Not many investors will complain about a return of almost 13% in less than four months, but when one drills down on XBI, things don’t look so rosy. On a year-to-date basis, XBI is trailing the larger iShares Nasdaq Biotechnology ETF (NYSE: IBB) by 1.5%. However, the First Trust NYSE ARCA Biotech Index Fund (NYSE: FBT) crushed both funds, as shares are up 21.5% year-to-date.
That’s the bad news on the upside. The bad news on the downside is predictably worse when it comes to XBI. In the past month as the broader market has correct a bit and investors have shunned riskier sectors, biotech stocks have retreated a bit. That has resulted in tolerable declines of 1.1% for FBT and 1.6% for IBB. On the other hand, XBI is down 4.7%, nearly triple the declines seen by rival IBB.
Home to 47 stocks, XBI does have some high points. With over $512.5 million in assets under management and average daily volume in excess of 233,000 shares, it’s easy to understand why the fund has thrived in the past six years since its debut and those statistics bode well for the ETF remaining on the market for years to come.
Just to be fair, it should be noted that over the past year XBI has outperformed FBT and over the past five years, the SPDR has returned a stellar 46.2%. Also to XBI’s credit, the fund does a good job of spreading its weight as no single stock receives an allocation of more than 4.4%. Along those lines, XBI is not heavily allocated to biotech’s big four – Amgen (NASDAQ: AMGN), Biogen (NASDAQ: BIIB), Celgene (NASDAQ: CELG) and Gilead (NASDAQ: GILD). Combined that quartet represents just 12% of XBI’s weight. By comparison, those four names account for roughly a quarter of IBB’s weight.

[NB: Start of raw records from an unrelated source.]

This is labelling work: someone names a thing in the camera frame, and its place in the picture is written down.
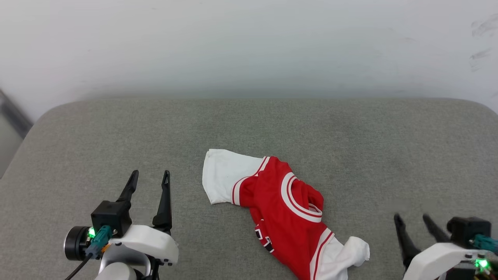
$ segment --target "green led light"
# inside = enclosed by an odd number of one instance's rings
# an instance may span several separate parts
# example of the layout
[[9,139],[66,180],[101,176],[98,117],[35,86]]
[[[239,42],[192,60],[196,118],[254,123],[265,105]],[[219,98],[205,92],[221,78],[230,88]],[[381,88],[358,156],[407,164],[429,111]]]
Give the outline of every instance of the green led light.
[[482,268],[487,268],[489,265],[488,261],[486,261],[486,260],[479,260],[477,262],[479,263],[479,266]]
[[95,229],[93,227],[88,229],[88,237],[90,237],[90,238],[95,237]]

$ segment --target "gray cushion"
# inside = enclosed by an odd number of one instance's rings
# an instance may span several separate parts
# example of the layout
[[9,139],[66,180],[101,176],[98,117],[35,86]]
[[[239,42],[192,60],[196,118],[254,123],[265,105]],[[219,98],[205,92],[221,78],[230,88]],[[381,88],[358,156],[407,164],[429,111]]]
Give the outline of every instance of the gray cushion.
[[[434,241],[422,213],[498,222],[498,117],[460,100],[99,100],[45,114],[0,181],[2,279],[63,279],[77,265],[62,244],[90,225],[140,171],[130,211],[150,225],[171,171],[179,264],[161,279],[294,279],[255,237],[248,209],[210,205],[206,151],[224,148],[287,161],[325,198],[323,221],[341,242],[358,236],[371,260],[350,279],[401,279],[392,217],[400,212],[421,248]],[[76,279],[93,279],[90,261]]]

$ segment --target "black cable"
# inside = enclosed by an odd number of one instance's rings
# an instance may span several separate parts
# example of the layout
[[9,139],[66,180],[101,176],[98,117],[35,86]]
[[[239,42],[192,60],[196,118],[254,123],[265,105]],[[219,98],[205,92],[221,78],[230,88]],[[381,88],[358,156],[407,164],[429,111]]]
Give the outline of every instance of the black cable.
[[78,273],[78,271],[80,271],[80,269],[85,266],[87,264],[87,262],[92,258],[92,253],[89,253],[87,255],[87,257],[80,263],[80,265],[73,271],[71,272],[71,274],[69,274],[69,276],[67,276],[66,280],[69,280],[71,278],[74,277],[74,275],[76,275],[76,273]]
[[159,262],[160,260],[158,259],[154,260],[154,264],[152,267],[152,275],[151,275],[152,280],[159,280]]

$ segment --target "white background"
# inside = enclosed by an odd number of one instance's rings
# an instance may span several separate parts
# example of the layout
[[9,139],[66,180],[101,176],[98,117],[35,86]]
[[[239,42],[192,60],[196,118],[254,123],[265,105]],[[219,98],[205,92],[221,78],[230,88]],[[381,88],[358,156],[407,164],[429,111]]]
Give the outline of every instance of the white background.
[[0,0],[0,88],[97,97],[452,97],[498,111],[497,0]]

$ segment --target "red jersey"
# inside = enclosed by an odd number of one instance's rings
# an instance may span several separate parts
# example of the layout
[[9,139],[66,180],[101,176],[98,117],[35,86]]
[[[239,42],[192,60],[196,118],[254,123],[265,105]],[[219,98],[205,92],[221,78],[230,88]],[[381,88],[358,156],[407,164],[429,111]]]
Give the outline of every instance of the red jersey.
[[203,185],[212,204],[248,207],[261,244],[301,280],[347,279],[347,267],[370,256],[359,238],[350,239],[344,250],[322,222],[322,195],[277,157],[211,149]]

In other words, XBI is a tad more focused on higher beta biotech names such as Regeneron Pharmaceuticals (NASDAQ: REGN), Onyx Pharmaceuticals (NASDAQ: ONXX) and Alexion Pharmaceuticals (NASDAQ: ALXN). That means XBI is chock full of takeover targets, but it also means the fund is more vulnerable to broader market pullbacks than its rivals.